Transcribe the listing below exactly, leaving out each image.

============================================================

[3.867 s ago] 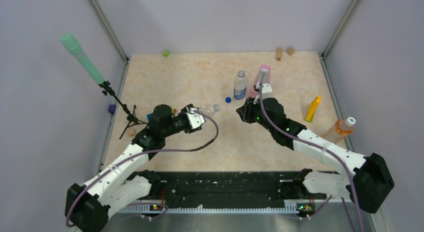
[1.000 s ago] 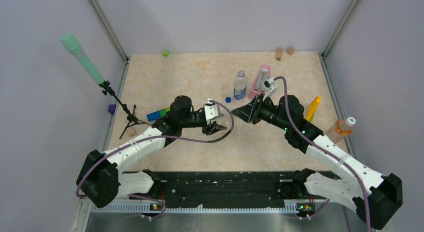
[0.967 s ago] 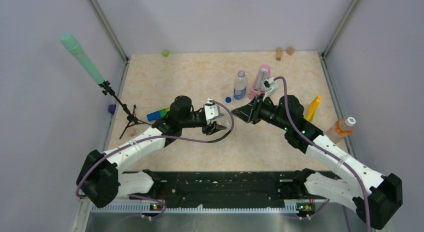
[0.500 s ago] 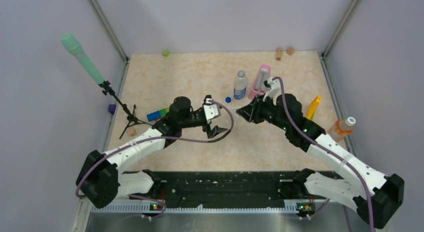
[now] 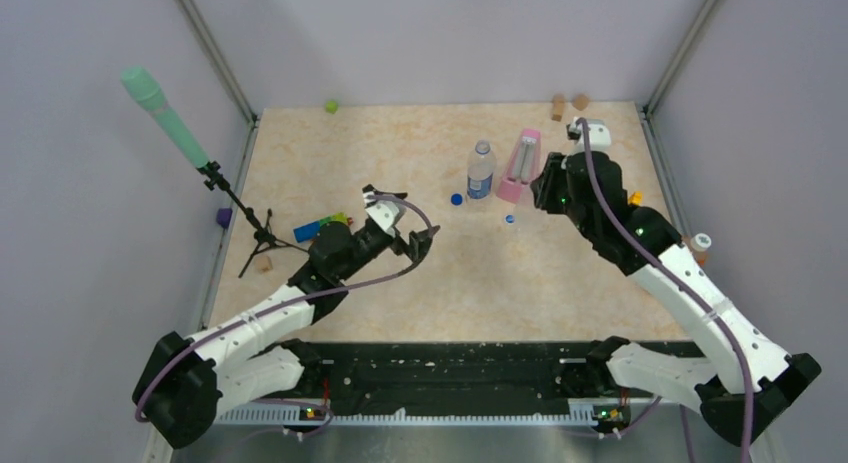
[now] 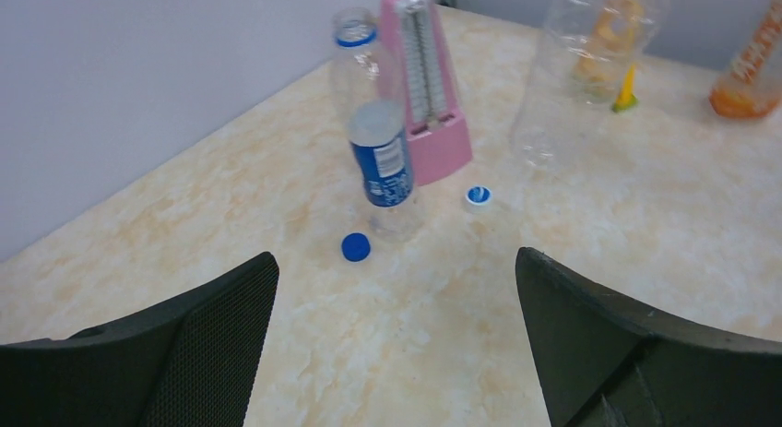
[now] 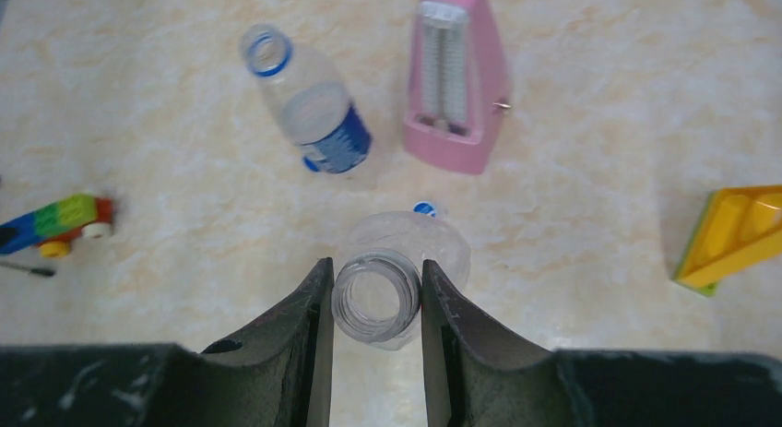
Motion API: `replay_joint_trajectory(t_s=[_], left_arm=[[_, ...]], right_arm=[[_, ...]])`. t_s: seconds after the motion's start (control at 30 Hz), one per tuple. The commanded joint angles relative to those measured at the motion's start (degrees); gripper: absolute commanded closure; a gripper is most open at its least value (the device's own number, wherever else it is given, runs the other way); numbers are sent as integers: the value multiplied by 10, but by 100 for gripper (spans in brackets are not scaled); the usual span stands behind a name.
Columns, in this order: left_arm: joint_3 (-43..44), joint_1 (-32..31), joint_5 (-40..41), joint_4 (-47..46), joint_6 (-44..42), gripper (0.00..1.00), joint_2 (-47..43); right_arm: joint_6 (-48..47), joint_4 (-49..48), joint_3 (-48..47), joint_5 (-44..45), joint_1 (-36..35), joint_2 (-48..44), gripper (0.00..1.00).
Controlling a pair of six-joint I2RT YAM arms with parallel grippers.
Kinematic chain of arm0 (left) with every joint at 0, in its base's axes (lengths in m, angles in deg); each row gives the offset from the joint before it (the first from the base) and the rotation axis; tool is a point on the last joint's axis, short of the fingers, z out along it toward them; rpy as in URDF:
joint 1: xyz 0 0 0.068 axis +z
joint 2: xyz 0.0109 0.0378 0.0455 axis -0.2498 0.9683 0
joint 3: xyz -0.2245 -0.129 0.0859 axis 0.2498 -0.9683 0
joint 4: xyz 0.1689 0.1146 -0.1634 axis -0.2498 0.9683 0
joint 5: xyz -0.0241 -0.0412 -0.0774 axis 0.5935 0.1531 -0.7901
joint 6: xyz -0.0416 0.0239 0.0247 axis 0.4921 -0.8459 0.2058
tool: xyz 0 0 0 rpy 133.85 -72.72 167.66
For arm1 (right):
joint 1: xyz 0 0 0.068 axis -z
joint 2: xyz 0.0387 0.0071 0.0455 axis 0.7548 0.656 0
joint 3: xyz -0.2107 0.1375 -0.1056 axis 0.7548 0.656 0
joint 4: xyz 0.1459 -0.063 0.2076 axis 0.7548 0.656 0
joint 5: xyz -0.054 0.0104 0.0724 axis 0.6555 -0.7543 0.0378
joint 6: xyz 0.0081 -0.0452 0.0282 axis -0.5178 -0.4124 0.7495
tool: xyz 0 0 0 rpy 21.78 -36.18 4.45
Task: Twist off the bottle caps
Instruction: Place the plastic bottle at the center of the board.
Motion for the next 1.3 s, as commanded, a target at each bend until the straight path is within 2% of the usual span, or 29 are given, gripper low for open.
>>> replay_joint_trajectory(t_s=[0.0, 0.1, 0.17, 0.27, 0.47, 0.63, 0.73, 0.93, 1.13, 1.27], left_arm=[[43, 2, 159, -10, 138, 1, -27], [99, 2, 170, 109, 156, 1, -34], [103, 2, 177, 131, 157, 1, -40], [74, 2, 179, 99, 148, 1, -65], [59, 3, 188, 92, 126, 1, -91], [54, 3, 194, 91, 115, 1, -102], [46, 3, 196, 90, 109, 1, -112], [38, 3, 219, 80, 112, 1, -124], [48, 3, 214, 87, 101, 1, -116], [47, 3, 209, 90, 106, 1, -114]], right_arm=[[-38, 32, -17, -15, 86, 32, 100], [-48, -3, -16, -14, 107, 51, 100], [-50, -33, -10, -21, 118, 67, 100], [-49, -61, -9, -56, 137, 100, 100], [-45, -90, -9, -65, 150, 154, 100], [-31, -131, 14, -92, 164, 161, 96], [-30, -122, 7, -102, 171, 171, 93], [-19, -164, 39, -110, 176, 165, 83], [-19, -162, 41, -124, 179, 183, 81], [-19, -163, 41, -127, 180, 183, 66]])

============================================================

▶ **Response area**
[3.867 s ago] 
[1.000 s ago] 
[0.967 s ago] 
[0.500 s ago] 
[now] 
[now] 
[now] 
Motion API: `replay_joint_trajectory(t_s=[_], left_arm=[[_, ...]], right_arm=[[_, ...]])`. t_s: seconds after the motion's start (control at 30 Hz), one per tuple. The commanded joint angles relative to those measured at the motion's start (degrees); gripper: absolute commanded closure; a gripper is most open at its least value (the device's own number, wherever else it is given, runs the other way); numbers are sent as integers: the value multiplied by 10, but by 100 for gripper (spans in brackets are not scaled); the usual span stands behind a name.
Columns, in this order: left_arm: joint_3 (-43..44), joint_1 (-32..31), joint_5 (-40..41), joint_4 (-47..46), joint_6 (-44..42), gripper (0.00..1.00), joint_2 (-47..43); right_arm: joint_6 (-48..47), joint_4 (-49..48), joint_3 (-48..47), joint_5 (-44..45), joint_1 (-36..35), joint_2 (-48..44), gripper (0.00..1.00).
Controlling a pair of six-joint I2RT YAM arms with parallel grippers.
Kinematic chain of arm0 (left) with every joint at 0, in its base's axes (lengths in m, angles in deg); each row gives the offset from the joint before it (the first from the base) and the rotation axis; tool is a point on the last joint's axis, short of the fingers, z out along it toward them; rpy as in URDF:
joint 1: xyz 0 0 0.068 axis +z
joint 2: xyz 0.0109 0.0378 0.0455 axis -0.2498 0.9683 0
joint 3: xyz -0.2245 -0.129 0.0859 axis 0.2498 -0.9683 0
joint 4: xyz 0.1689 0.1146 -0.1634 axis -0.2498 0.9683 0
joint 5: xyz -0.0241 -0.0412 -0.0774 axis 0.5935 0.1531 -0.7901
joint 6: xyz -0.0416 0.0239 0.0247 axis 0.4921 -0.8459 0.2058
tool: xyz 0 0 0 rpy 133.85 -72.72 167.66
For arm1 (right):
joint 1: xyz 0 0 0.068 axis -z
joint 2: xyz 0.0387 0.0071 0.0455 axis 0.7548 0.656 0
joint 3: xyz -0.2107 0.1375 -0.1056 axis 0.7548 0.656 0
joint 4: xyz 0.1459 -0.063 0.2076 axis 0.7548 0.656 0
joint 5: xyz -0.054 0.0104 0.0724 axis 0.6555 -0.7543 0.0378
joint 6: xyz 0.0081 -0.0452 0.0282 axis -0.5178 -0.4124 0.7495
tool: xyz 0 0 0 rpy 21.78 -36.18 4.45
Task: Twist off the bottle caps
Instruction: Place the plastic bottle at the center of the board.
Motion for the next 1.3 s, as commanded, a target at each bend until the straight path is within 2% of the usual span, or 29 are given, gripper low for open.
>>> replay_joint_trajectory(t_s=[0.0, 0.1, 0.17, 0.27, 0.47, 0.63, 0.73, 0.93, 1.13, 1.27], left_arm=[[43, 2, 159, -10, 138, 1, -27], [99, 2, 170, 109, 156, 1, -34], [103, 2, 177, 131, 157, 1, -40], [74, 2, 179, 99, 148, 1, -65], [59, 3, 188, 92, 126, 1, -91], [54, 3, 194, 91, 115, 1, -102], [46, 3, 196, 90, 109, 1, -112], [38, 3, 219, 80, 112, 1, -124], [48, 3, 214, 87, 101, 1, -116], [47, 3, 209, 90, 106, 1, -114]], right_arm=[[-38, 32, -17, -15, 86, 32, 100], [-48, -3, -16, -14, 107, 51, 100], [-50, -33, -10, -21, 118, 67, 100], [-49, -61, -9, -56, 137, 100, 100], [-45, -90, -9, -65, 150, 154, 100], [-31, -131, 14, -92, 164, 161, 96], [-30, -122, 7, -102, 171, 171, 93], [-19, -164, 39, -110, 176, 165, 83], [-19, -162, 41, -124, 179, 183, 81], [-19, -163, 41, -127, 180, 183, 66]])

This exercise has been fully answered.